#### [PROBLEM]
Line by line, copy the material below exactly as given.
### STORED DATA
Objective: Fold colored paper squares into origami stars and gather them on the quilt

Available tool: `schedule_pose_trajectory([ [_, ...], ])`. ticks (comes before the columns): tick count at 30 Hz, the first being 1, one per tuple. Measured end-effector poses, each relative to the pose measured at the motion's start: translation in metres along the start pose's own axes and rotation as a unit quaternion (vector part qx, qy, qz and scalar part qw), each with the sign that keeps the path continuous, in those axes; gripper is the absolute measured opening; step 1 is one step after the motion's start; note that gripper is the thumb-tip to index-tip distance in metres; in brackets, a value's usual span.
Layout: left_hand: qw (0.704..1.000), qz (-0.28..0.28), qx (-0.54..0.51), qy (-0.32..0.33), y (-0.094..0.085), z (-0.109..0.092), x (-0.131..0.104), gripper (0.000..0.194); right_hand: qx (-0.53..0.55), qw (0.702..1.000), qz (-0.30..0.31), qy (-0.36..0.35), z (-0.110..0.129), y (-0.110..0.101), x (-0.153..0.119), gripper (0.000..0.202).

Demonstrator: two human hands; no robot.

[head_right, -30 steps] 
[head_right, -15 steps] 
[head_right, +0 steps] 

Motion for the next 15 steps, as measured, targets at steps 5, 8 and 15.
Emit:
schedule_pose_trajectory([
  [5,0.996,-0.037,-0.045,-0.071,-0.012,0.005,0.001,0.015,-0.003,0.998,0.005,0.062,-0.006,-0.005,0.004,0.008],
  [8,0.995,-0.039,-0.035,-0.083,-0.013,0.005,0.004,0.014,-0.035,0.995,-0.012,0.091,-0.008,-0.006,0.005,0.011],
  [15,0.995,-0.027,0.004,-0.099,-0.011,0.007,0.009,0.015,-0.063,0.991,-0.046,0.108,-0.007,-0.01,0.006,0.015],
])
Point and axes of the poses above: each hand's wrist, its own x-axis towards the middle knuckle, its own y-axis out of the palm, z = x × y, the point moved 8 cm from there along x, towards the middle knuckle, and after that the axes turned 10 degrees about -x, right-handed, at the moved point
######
#### [TASK SOLUTION]
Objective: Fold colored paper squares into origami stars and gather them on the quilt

Available tool: `schedule_pose_trajectory([ [_, ...], ])`. ticks (comes before the columns): tick count at 30 Hz, the first being 1, one per tuple. Measured end-effector poses, each relative to the pose measured at the motion's start: translation in metres along the start pose's own axes and rotation as a unit quaternion (vector part qx, qy, qz and scalar part qw), each with the sign that keeps the path continuous, in those axes; gripper is the absolute measured opening; step 1 is one step after the motion's start; note that gripper is the thumb-tip to index-tip distance in metres; in brackets, a value's usual span.
Layout: left_hand: qw (0.704..1.000), qz (-0.28..0.28), qx (-0.54..0.51), qy (-0.32..0.33), y (-0.094..0.085), z (-0.109..0.092), x (-0.131..0.104), gripper (0.000..0.194); right_hand: qx (-0.53..0.55), qw (0.702..1.000), qz (-0.30..0.31), qy (-0.36..0.35), z (-0.110..0.129), y (-0.110..0.101), x (-0.153..0.119), gripper (0.000..0.202).

Demonstrator: two human hands; no robot.

[head_right, -30 steps] 
[head_right, -15 steps] 
[head_right, +0 steps] 

Motion for the next 15 steps, as measured, targets at steps 5, 8 and 15.
Emit:
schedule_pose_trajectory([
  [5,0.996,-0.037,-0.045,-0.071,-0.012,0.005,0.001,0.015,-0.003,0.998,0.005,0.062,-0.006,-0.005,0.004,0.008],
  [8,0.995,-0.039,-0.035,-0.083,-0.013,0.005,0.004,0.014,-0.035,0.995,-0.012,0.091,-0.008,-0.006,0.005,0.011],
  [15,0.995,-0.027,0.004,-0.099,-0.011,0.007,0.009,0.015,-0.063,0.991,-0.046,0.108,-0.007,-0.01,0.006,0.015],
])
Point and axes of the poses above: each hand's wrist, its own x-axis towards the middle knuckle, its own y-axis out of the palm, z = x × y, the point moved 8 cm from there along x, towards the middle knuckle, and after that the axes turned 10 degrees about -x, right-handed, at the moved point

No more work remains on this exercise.